■ Action item
A verbatim printing of the entries that follow is needed; pictures must not appear in it.

Records from a collection:
*** Begin section ***

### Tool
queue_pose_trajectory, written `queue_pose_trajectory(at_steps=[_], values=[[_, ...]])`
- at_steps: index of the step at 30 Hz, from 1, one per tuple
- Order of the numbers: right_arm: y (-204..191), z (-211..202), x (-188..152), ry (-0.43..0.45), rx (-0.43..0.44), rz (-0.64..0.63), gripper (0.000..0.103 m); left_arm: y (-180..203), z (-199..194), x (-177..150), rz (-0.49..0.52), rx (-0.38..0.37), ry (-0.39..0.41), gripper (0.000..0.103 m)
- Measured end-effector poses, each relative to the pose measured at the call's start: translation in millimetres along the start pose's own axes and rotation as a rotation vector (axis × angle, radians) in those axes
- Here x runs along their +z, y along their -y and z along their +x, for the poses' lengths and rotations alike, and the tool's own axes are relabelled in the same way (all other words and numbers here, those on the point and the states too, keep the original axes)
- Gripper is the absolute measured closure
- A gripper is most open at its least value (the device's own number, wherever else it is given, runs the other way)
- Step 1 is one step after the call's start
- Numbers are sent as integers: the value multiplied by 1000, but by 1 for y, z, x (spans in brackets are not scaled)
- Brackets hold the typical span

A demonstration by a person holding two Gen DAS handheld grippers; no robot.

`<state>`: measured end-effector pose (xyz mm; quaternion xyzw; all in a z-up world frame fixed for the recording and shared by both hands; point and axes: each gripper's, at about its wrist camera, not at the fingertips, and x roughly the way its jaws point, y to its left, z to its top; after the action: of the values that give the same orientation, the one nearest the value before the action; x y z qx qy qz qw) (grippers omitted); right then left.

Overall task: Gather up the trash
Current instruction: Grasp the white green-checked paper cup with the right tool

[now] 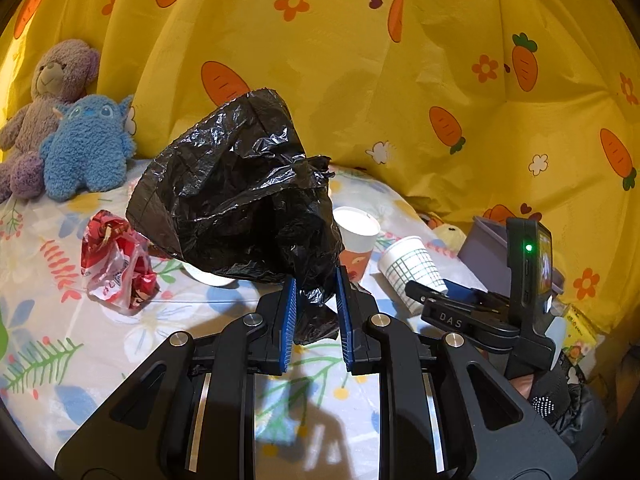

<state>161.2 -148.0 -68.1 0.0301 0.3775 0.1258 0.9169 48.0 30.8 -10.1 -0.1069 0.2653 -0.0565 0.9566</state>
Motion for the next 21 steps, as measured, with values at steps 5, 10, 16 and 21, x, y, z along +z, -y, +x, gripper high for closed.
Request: queue_pose_trajectory(at_steps=[5, 10, 16, 21], values=[[1, -4, -2, 14, -1, 4, 50, 4, 4, -4, 3, -17, -13, 85], [3, -18, -8, 52, 6, 26, 50, 3, 0, -5, 6, -20, -5, 85], [5, -50, -13, 122, 28, 47, 50, 8, -6, -5, 13, -34, 7, 85], [7, -81, -14, 190, 42, 52, 50, 21, -15, -1, 30, -76, 22, 85]])
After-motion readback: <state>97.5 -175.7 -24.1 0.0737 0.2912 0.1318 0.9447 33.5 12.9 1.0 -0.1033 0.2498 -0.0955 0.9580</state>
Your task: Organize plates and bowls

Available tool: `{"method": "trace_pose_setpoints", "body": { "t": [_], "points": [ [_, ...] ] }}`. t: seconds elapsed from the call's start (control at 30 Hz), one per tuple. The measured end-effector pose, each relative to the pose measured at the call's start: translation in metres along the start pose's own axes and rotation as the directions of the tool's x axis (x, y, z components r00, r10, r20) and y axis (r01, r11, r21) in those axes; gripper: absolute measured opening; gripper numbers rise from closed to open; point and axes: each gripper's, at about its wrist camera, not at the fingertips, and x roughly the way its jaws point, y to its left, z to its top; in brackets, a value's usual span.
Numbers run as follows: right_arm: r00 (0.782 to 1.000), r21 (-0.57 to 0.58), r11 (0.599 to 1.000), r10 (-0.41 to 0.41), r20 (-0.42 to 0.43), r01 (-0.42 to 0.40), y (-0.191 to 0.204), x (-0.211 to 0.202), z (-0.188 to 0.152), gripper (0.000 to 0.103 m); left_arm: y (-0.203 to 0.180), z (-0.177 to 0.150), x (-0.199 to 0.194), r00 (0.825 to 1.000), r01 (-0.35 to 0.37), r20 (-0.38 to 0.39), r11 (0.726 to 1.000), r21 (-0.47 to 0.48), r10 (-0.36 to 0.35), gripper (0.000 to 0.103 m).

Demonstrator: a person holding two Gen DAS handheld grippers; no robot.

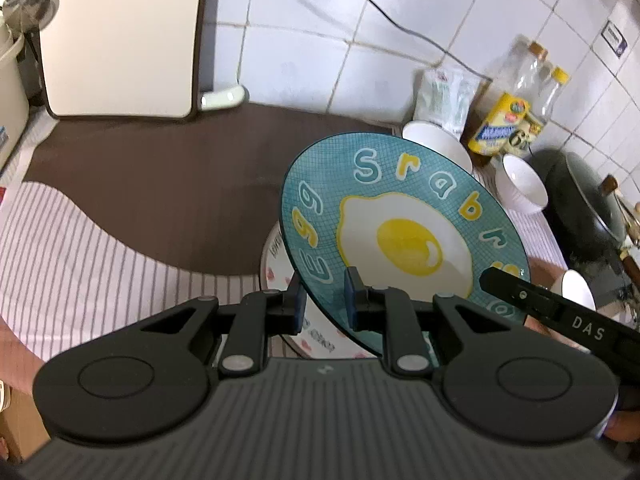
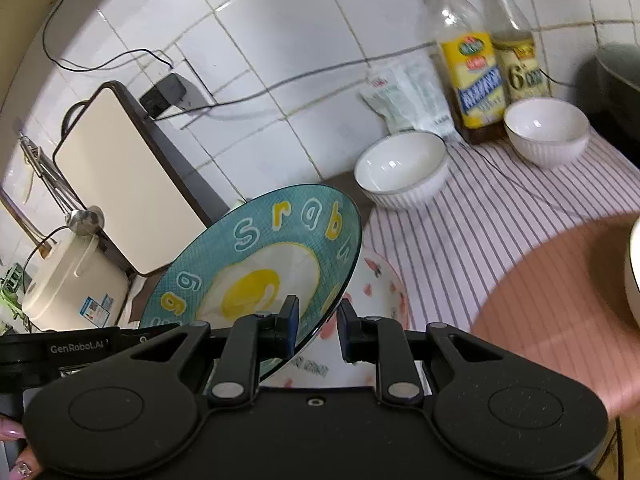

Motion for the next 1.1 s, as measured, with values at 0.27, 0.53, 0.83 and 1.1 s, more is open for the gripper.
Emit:
{"method": "trace_pose_setpoints", "body": {
  "t": [0.27,0.53,0.83,1.1],
  "points": [
    [0.998,0.064,0.998,-0.007,-0.055,0.01,-0.022,0.008,-0.029,0.025,0.005,-0.026,0.024,0.997,-0.007,-0.072,1.0,-0.019,0.005,0.017],
    [0.994,0.087,0.995,-0.027,-0.105,0.037,-0.027,0.02,-0.035,0.025,0.011,-0.031,0.044,0.993,-0.013,-0.117,0.999,-0.032,0.009,0.017],
    [0.99,0.053,0.996,-0.057,-0.131,0.065,-0.022,0.027,-0.031,0.025,0.016,-0.028,0.052,0.991,-0.012,-0.134,0.998,-0.056,0.004,0.018],
    [0.979,-0.01,0.994,-0.105,-0.176,0.105,-0.014,0.036,-0.027,0.024,0.016,-0.025,0.054,0.99,-0.026,-0.137,0.999,-0.045,0.019,0.017]
  ]
}}
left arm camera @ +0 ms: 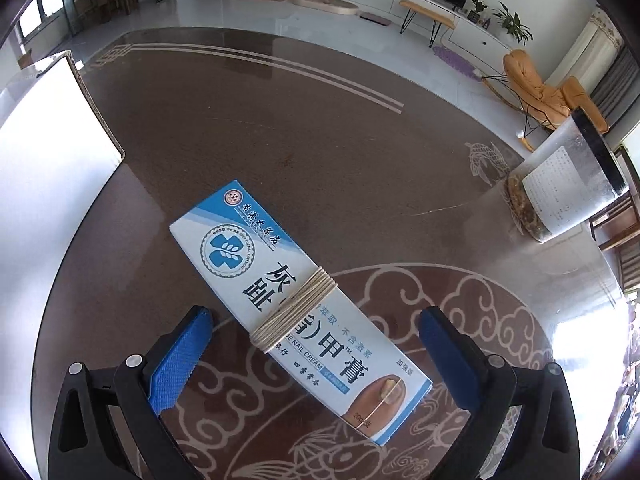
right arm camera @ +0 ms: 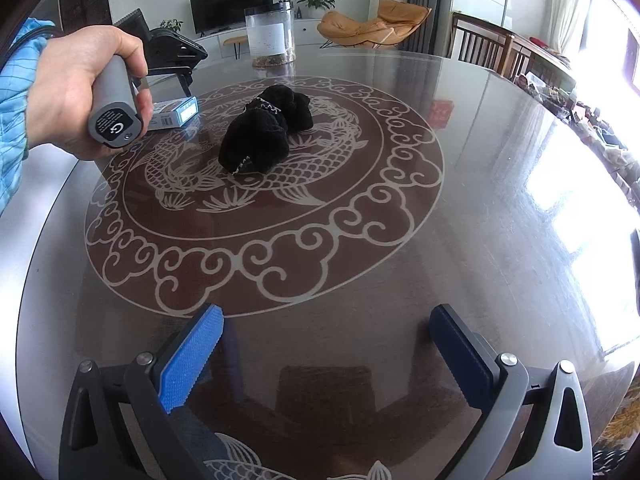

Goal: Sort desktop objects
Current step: 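Lower the left tool onto the blue-and-white nail-cream box and grasp it, then lift the nail-cream box with the left tool and hold it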

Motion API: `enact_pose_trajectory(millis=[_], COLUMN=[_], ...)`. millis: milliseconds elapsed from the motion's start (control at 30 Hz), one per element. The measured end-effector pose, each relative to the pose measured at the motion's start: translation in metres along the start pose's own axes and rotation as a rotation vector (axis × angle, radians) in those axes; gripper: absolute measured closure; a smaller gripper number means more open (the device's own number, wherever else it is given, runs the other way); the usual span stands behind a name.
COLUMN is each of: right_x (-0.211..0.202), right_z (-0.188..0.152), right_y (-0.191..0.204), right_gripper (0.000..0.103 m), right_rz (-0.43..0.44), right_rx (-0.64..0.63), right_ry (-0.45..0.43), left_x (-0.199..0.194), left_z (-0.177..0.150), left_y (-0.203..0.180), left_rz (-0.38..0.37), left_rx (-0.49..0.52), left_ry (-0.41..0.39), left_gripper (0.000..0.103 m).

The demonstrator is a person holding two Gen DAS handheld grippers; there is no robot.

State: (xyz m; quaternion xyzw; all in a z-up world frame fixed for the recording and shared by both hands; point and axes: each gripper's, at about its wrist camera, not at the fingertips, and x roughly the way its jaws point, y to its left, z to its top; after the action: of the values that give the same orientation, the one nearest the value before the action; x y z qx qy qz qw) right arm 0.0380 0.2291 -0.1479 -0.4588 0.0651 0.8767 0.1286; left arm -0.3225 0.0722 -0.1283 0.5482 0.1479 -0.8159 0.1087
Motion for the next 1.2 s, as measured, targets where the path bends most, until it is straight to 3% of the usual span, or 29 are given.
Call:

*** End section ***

■ Completed exercise
### Tool
queue_pose_trajectory, written `queue_pose_trajectory(at_steps=[_], values=[[_, ...]])`
- at_steps: index of the step at 30 Hz, from 1, one per tuple
- Order of the numbers: right_arm: y (-204..191), z (-211..202), x (-188..152), ry (-0.43..0.45), rx (-0.43..0.44), rz (-0.64..0.63), gripper (0.000..0.103 m); left_arm: y (-180..203), z (-199..194), x (-177..150), rz (-0.49..0.52), rx (-0.38..0.37), ry (-0.39..0.41), gripper (0.000..0.103 m)
- Measured end-effector poses, each relative to the pose measured at the call's start: translation in millimetres along the start pose's own axes and rotation as a rotation vector (axis × angle, radians) in those axes
- Here x runs along their +z, y along their -y and z along their +x, for the poses' lengths and rotations alike, and the tool's own axes are relabelled in the same way (all other words and numbers here, those on the point and the states too, keep the original axes)
- Gripper is the absolute measured closure
- A gripper is most open at its least value (the device's own number, wherever else it is given, runs the other way)
- Step 1 is one step after the call's start
- Numbers are sent as integers: the value multiplied by 1000, but by 1 for y, z, x (spans in brackets are not scaled)
- Brackets hold the typical span

A demonstration by a person holding two Gen DAS handheld grippers; no robot.

`<state>`: measured end-effector pose (xyz mm; quaternion xyzw; all in a z-up world frame fixed for the recording and shared by both hands; point and axes: each gripper's, at about its wrist camera, not at the fingertips, and x roughly the way its jaws point, y to its left, z to its top; after the action: of the values that give the same orientation, the one nearest the value before the action; x y z qx qy qz qw) (grippers omitted); right then left.

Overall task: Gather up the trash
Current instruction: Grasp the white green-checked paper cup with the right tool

[now] 

<state>161.2 -148.0 -68.1 0.0301 0.3775 0.1258 0.9169 48.0 30.8 -10.1 -0.1069 0.2653 -0.0565 0.9566</state>
Motion for the next 21 steps, as measured, with values at steps 5, 10, 16 and 21, x, y, z along +z, -y, +x, gripper high for closed.
Request: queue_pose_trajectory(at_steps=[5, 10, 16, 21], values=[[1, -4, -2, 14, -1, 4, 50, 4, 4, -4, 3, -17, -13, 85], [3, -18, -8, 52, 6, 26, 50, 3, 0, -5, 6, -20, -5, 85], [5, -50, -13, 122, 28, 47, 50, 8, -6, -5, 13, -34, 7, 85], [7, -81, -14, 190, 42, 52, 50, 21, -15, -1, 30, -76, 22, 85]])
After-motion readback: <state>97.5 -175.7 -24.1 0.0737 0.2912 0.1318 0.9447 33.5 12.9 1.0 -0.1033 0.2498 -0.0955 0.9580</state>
Your task: Organize plates and bowls

Available tool: `{"method": "trace_pose_setpoints", "body": { "t": [_], "points": [ [_, ...] ] }}`. t: seconds elapsed from the call's start (control at 30 Hz), one per tuple. The measured end-effector pose, each relative to the pose measured at the call's start: translation in metres along the start pose's own axes and rotation as the directions of the tool's x axis (x, y, z components r00, r10, r20) and y axis (r01, r11, r21) in those axes; gripper: absolute measured opening; gripper numbers rise from closed to open; point and axes: each gripper's, at about its wrist camera, not at the fingertips, and x roughly the way its jaws point, y to its left, z to its top; in brackets, a value's usual span.
Numbers run as follows: right_arm: r00 (0.782 to 1.000), r21 (-0.57 to 0.58), r11 (0.599 to 1.000), r10 (-0.41 to 0.41), r20 (-0.42 to 0.43), r01 (-0.42 to 0.40), y (-0.191 to 0.204), x (-0.211 to 0.202), z (-0.188 to 0.152), gripper (0.000 to 0.103 m); left_arm: y (-0.203 to 0.180), z (-0.177 to 0.150), x (-0.199 to 0.194), r00 (0.825 to 1.000), r01 (-0.35 to 0.37), r20 (-0.38 to 0.39), r11 (0.726 to 1.000), r21 (-0.47 to 0.48), r10 (-0.36 to 0.35), gripper (0.000 to 0.103 m).

Demonstrator: a person holding two Gen DAS handheld grippers; no robot.


Motion for the next 1.1 s, as measured, with values at 0.27, 0.53, 0.83 and 1.1 s, more is open for the gripper.
Emit:
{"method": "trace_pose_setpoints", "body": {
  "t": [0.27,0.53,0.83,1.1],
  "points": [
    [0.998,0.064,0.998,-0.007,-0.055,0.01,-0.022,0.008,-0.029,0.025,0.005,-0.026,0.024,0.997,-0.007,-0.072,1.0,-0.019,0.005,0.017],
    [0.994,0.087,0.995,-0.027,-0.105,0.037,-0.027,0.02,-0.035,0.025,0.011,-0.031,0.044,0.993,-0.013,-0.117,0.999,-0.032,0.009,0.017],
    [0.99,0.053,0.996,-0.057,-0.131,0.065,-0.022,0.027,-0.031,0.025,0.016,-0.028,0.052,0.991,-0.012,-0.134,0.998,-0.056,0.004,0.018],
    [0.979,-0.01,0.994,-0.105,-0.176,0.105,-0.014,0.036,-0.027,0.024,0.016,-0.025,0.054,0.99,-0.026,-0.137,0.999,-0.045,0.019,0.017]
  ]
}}
left arm camera @ +0 ms: 
right arm camera @ +0 ms: 

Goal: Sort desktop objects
Current step: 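Lower the left tool onto the blue-and-white nail-cream box and grasp it, then lift the nail-cream box with the left tool and hold it
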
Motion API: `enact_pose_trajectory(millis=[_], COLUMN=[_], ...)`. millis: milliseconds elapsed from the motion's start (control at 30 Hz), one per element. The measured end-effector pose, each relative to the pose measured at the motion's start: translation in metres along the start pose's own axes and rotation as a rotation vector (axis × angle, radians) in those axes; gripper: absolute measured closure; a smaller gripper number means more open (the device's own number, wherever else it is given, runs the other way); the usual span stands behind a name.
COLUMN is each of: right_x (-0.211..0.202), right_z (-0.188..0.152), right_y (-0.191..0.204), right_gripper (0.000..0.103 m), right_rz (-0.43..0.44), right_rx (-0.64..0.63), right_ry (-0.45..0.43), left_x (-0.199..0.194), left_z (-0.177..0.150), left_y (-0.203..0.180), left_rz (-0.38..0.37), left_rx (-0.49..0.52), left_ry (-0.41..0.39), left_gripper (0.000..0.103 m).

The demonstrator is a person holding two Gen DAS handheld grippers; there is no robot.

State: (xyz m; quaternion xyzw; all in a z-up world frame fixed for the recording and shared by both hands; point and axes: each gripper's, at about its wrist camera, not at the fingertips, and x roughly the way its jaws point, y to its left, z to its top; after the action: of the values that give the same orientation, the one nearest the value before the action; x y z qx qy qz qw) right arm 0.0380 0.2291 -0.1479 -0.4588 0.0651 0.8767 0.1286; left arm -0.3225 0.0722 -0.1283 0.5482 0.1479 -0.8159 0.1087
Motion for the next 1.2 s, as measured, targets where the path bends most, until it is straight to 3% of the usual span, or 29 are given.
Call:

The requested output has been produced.